Comments (12)
The UUID case is now fixed (defined by default in Arrow) and we've updated the docs to mention the need to call registertype!
. I'm considering some larger changes to type serializing and such, so this might be something we make easier with that.
from arrow-julia.
@quinnj what's the motivation behind https://github.com/JuliaData/Arrow.jl/blob/3ab2b18829c1656198a85759360389b6bbb22ab3/src/arraytypes/struct.jl#L86? Is it just to give the "convenience behavior" listed in the OP or is there a deeper reason? If it's just the former, I wonder if it's better just to remove it...I ran into another related issue just now.
I'm essentially implementing the following (which is also why I needed #150):
struct Foo ... end
struct _FooArrow ... end
Foo(::_FooArrow) = ...
Arrow.ArrowTypes.registertype!(Foo, _FooArrow)

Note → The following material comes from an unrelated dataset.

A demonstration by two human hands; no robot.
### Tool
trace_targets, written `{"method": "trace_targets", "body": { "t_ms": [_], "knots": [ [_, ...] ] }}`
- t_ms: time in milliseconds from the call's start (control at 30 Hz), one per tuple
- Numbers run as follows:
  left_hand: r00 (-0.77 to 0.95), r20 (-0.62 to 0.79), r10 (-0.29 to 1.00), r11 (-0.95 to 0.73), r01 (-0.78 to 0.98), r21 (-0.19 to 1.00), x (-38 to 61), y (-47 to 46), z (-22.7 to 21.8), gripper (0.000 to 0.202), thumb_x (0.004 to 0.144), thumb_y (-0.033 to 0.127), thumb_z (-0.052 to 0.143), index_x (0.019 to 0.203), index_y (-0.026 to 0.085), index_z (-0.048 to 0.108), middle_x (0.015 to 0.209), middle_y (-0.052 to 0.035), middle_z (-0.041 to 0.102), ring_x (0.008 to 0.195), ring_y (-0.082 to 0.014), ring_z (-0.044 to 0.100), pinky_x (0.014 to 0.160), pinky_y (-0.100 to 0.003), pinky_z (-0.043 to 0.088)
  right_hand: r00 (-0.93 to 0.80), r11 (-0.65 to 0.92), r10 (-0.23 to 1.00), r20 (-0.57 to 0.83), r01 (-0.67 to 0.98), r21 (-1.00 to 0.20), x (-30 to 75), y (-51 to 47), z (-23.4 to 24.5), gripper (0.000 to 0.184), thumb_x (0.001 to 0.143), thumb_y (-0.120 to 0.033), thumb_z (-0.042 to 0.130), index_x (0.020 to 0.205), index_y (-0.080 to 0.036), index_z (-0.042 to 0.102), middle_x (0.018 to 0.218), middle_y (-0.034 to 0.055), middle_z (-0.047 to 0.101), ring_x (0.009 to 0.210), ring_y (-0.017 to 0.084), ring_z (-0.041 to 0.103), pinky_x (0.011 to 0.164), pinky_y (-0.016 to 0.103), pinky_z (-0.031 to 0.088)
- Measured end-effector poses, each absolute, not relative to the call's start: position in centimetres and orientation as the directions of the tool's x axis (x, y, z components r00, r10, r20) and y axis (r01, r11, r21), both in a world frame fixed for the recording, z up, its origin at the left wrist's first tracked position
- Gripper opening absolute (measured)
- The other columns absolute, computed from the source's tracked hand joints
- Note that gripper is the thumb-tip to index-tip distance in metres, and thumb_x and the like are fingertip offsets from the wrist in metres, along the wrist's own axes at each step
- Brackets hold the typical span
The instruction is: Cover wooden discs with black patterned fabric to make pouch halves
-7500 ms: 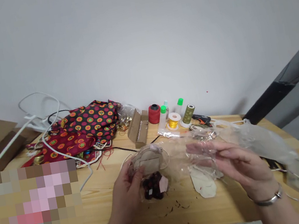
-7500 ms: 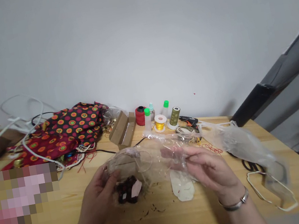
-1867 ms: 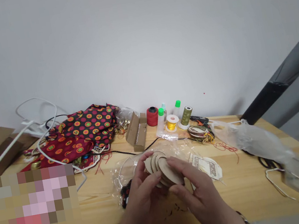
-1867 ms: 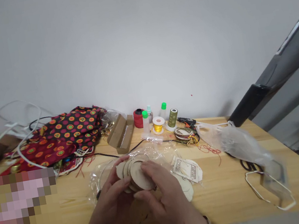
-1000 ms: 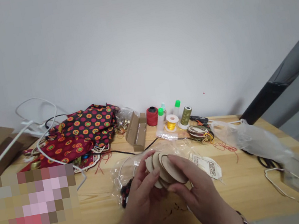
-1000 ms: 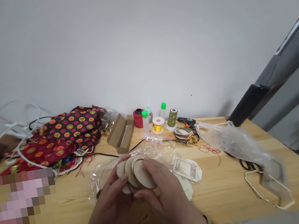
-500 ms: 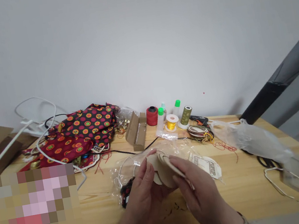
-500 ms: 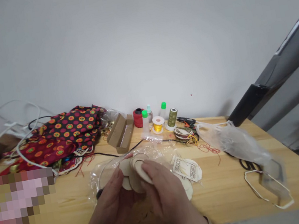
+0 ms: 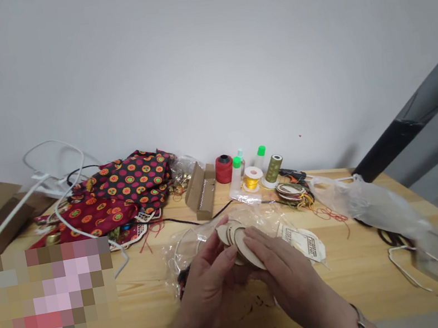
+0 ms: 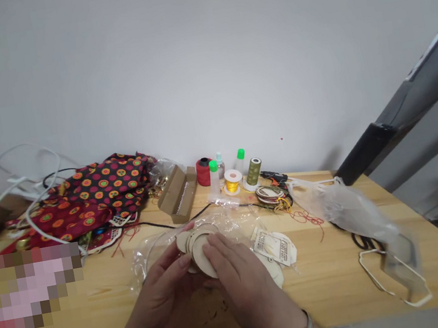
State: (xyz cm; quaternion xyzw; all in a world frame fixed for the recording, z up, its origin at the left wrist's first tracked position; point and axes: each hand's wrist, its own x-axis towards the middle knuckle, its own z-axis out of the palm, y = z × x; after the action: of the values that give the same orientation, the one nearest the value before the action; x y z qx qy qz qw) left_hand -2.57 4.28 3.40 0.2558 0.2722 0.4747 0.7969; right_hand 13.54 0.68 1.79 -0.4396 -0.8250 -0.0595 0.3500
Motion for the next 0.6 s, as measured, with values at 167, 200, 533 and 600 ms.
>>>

Arrow.ArrowTypes.arrowconvert(::Type{_FooArrow}, f::Foo) = ...
the above in theory would allow me to have full control over Arrow <-> Julia conversion for my Foo
type.
The problem is that Arrow.jl is automatically calling ArrowTypes.registertype!(_FooArrow, _FooArrow)

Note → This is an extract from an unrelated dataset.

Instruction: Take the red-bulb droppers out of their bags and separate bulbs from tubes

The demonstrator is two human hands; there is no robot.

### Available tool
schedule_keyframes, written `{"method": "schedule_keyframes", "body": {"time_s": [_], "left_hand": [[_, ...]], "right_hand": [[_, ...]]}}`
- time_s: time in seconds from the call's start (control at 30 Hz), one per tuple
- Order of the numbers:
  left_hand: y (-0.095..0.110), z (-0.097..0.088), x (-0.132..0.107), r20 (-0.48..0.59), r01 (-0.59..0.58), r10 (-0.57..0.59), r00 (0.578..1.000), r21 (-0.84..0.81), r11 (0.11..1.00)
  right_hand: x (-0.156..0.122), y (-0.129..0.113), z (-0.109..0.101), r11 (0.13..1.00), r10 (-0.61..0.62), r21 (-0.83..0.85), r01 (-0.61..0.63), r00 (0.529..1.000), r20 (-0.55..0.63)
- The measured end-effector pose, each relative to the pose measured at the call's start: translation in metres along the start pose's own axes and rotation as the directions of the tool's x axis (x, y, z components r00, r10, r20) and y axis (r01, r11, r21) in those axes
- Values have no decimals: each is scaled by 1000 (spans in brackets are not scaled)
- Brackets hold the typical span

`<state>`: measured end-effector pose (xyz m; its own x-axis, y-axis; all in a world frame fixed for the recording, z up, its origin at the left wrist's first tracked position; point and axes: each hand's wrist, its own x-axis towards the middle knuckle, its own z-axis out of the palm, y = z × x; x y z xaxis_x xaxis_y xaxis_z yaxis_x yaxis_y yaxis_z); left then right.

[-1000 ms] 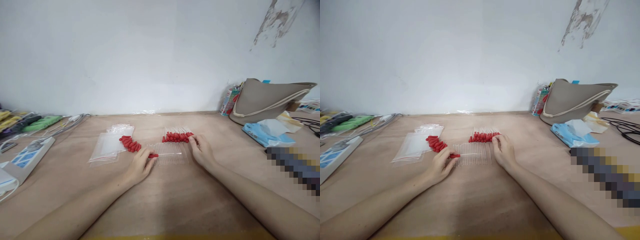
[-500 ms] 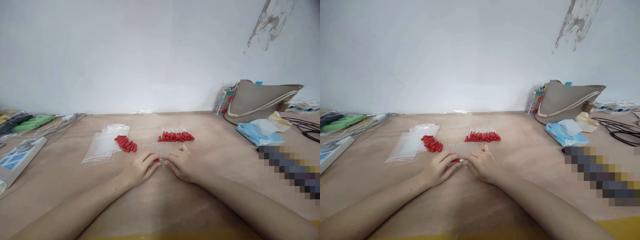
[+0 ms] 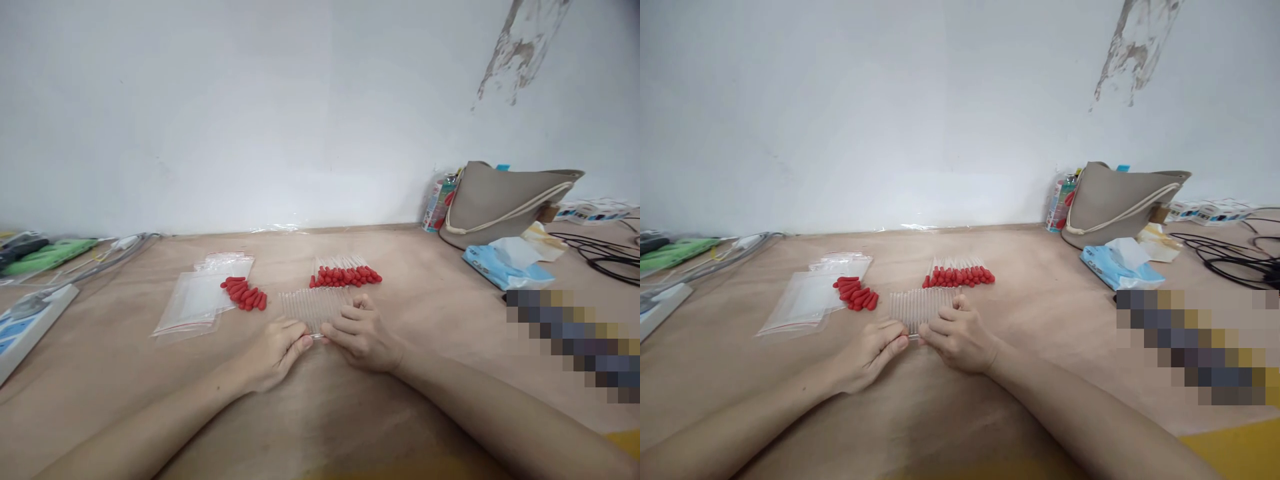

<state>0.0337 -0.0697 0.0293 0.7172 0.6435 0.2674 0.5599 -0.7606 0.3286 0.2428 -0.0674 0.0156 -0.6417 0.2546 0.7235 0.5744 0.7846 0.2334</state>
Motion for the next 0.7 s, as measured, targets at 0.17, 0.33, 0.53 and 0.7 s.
{"method": "schedule_keyframes", "body": {"time_s": [0.17, 0.33, 0.53, 0.7], "left_hand": [[3, -5, -1, 47, 42, -37, 998, -127, 991], [-4, -9, -5, 79, 48, -38, 996, -119, 992], [-23, -39, -14, -67, 211, -216, 974, -80, 974], [-27, -65, -6, -144, 296, -326, 934, -198, 934]], "right_hand": [[0, 2, -2, 996, -79, -30, 79, 997, -9], [-4, 9, -7, 996, -94, 14, 94, 995, 22], [-12, 43, -14, 886, 464, -58, -460, 879, 111], [-9, 52, -16, 710, 685, -135, -692, 633, 361]]}}
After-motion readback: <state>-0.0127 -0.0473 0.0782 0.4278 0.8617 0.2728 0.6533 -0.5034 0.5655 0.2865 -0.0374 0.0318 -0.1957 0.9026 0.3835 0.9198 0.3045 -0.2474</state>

on write even though I don't want it to :( as a caller I can't really think of a scenario where I would want auto-registration, but I could be missing something.
Even if we can't get rid of it in general, would it be possible to gate this behavior behind a flag passed to Arrow.write
(autoregister=true
)?
from arrow-julia.
(The workaround is to just call Arrow.ArrowTypes.registertype!(UUID, UUID)

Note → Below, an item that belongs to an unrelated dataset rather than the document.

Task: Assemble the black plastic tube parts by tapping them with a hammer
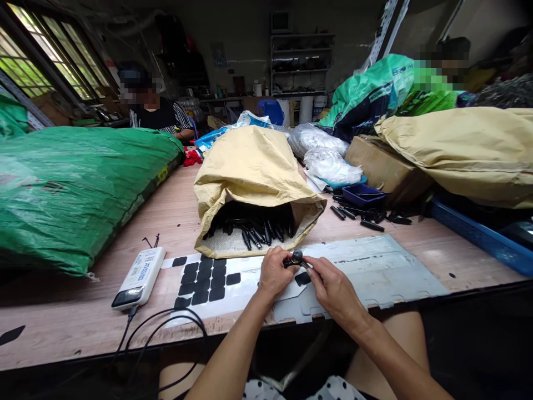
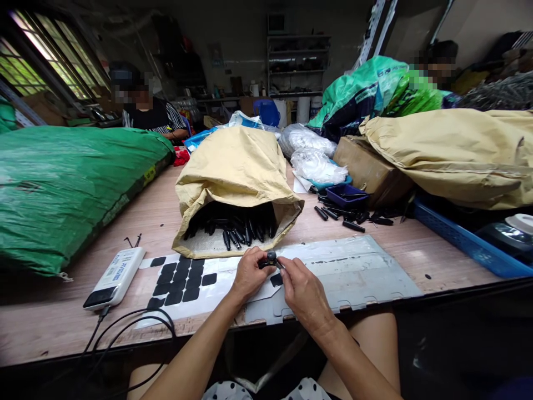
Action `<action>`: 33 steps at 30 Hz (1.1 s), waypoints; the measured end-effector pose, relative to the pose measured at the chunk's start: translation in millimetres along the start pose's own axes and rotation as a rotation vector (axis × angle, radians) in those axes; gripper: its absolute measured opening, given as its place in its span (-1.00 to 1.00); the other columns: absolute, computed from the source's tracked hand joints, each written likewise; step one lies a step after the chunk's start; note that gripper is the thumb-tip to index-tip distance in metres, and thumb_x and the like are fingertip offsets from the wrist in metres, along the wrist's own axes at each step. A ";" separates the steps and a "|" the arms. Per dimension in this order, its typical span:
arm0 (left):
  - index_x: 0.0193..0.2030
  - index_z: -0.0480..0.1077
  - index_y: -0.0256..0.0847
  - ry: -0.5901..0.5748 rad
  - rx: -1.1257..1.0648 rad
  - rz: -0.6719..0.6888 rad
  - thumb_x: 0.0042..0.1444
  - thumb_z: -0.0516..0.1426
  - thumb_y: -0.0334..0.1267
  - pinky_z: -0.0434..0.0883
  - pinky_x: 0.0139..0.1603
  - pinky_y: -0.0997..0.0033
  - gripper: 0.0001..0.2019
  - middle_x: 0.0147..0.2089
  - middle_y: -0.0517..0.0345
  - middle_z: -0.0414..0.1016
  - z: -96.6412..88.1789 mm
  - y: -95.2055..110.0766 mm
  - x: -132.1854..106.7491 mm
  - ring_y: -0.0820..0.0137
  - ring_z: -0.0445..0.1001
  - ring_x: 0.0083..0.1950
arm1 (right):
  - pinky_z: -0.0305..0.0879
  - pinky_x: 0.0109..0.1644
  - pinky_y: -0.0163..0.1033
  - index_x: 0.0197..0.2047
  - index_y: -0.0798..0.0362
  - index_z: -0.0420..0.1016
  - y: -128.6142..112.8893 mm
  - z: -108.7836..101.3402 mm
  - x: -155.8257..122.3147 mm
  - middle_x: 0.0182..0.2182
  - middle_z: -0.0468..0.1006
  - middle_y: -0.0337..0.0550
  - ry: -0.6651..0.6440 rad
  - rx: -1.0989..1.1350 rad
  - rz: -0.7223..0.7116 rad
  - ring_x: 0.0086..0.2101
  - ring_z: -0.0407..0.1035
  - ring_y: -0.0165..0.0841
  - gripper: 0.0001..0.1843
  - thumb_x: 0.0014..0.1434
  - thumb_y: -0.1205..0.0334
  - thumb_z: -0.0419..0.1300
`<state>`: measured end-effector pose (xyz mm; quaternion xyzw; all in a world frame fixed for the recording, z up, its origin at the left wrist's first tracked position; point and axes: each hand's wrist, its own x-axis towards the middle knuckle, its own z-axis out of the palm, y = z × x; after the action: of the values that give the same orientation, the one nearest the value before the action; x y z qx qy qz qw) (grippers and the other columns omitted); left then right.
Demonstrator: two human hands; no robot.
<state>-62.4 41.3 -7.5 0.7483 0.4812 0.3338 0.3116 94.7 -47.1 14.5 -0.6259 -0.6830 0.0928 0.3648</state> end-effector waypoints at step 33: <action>-0.21 0.52 -0.14 -0.083 0.129 0.088 0.33 0.10 -0.22 0.29 0.04 0.23 -0.83 -0.17 0.11 0.50 -6.8 3.1 -0.8 0.25 0.40 -0.06 | 0.13 -0.19 -0.15 0.15 0.07 0.49 85.9 -4.5 64.6 -0.10 0.47 0.07 0.122 -0.748 0.336 -0.12 0.34 -0.16 -0.61 0.36 0.21 0.00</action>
<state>-66.5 40.4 -1.2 0.8006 0.4548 0.2841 0.2675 168.4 28.1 -7.7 -0.8224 -0.5352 -0.1410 0.1317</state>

before deserializing. But I think the hidden statefulness is still confusing / problematic).
from arrow-julia.
Just to add another reason in favor of removing it, mutating the global registration dict at write-time seems like it could be an issue for concurrent writing from different threads (ref #90 (comment) for other thread safety issues). Whereas the user could be sure to always manually register outside the threaded region of code.
from arrow-julia.
Yeah, these are good points for removing the auto registering. The main reason for having it was convenience.
from arrow-julia.
@jrevels , can you explain your use-case/example a bit more? What I dont' quite follow is how _FooArrow
will be supported? The 2nd argument to registertype!
should be a native arrow type that your custom type converts to.
from arrow-julia.
Hold up, don't mind me. I'm digging back through all the code and in the structs.jl file we know how to serialize a _FooArrow
, so yeah, I think I understand the example better now.
from arrow-julia.
Wait, backsies again. So the problem with not autoregistering, is that without ArrowTypes.registertype!(_FooArrow, _FooArrow)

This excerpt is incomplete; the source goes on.